Diminishing cultural difference
This representation might prove uninspiring to writers such as American queer theorist David M. Halperin and Australian author Christos Tsiolkas, who have expressed their disenchantment with a perceived waning of radical thought in gay culture, which increasingly steers towards assimilation and obeisance to the larger structures underpinning western culture – consumer capitalism, marriage, conservative gender norms.
Along these lines, American author Bruce Benderson has explicitly voiced his distaste for Looking:
… What exactly is there to learn from watching these people? I don’t know if there is anything at all. But it’s very hard to talk about this thing – it may actually end up being a very important document 70 years from now. And for that very reason, it’s depressing. I mean, I lived in San Francisco in the late Hippy years, and to compare those two experiences … I just don’t know what to say about it. It was all about experimentation then. You didn’t know anyone who had that kind of job.

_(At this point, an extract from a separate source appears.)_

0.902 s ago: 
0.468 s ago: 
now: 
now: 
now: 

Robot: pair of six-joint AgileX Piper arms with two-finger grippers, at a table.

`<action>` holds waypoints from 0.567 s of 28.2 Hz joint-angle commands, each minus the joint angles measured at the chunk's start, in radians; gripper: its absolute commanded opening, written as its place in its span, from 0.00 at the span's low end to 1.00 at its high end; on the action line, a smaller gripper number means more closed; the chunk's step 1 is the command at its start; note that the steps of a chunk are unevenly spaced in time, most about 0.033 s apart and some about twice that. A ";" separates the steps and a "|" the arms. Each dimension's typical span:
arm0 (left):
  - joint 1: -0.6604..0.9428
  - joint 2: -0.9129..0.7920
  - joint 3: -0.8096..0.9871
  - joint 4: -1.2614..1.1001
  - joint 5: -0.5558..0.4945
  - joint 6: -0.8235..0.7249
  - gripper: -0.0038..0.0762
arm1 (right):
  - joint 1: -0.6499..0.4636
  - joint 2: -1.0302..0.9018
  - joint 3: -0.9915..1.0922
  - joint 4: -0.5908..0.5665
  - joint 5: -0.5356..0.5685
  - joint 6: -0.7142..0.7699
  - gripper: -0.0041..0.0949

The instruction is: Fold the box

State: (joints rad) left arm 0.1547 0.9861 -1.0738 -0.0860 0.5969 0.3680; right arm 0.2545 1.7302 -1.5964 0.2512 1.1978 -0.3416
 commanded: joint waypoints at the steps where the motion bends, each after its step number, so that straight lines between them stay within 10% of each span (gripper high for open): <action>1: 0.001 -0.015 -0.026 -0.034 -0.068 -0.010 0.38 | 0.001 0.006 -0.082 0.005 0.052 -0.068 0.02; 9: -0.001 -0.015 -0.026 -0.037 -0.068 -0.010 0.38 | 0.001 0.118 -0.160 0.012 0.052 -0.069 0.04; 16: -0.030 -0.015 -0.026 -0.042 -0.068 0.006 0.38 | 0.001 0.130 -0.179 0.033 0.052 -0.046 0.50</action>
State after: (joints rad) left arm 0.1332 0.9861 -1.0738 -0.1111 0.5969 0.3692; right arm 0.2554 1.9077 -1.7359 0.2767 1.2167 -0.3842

Benderson’s critique runs the risk of indulging in nostalgia, and there is a danger in glorifying past versions of gay culture without acknowledging their flaws and exclusions.
Nonetheless, he strikes a chord: there is something mild and underwhelming about an approach to gay representation that declares its “revolutionary” status through its depiction of characters who are themselves the opposite of revolutionary, and an aesthetic that traffics in well-trodden tropes of naturalism.
To be sure, many viewers – gay or otherwise – will probably relate to Patrick, and characters such as his are as deserving of representation as any other. But the politics of Looking are worth questioning, particularly in light of the show’s tendency to distance itself from gay history and to diminish the notion of cultural difference. These inclinations do not demonstrate a tremendous amount of respect for the men who did and do participate in an established gay culture.
But there I go, interrogating a show that attempts to showcase “the other” with a level of scrutiny I might not apply to another series.
Then again, if there were more diversity on screen, I doubt that a show like Looking would ever have to sell itself with press items explaining how it approaches its “gayness”. No one ever advertised Breaking Bad (2008-2013) as a new take on heterosexuality, or felt compelled to tell us that Walter White “just happens to be straight”.
Until those norms are broken down, we will probably continue to wrangle over the small stage afforded to “other” voices.
Season two of Looking is currently airing on Foxtel’s Showcase channel.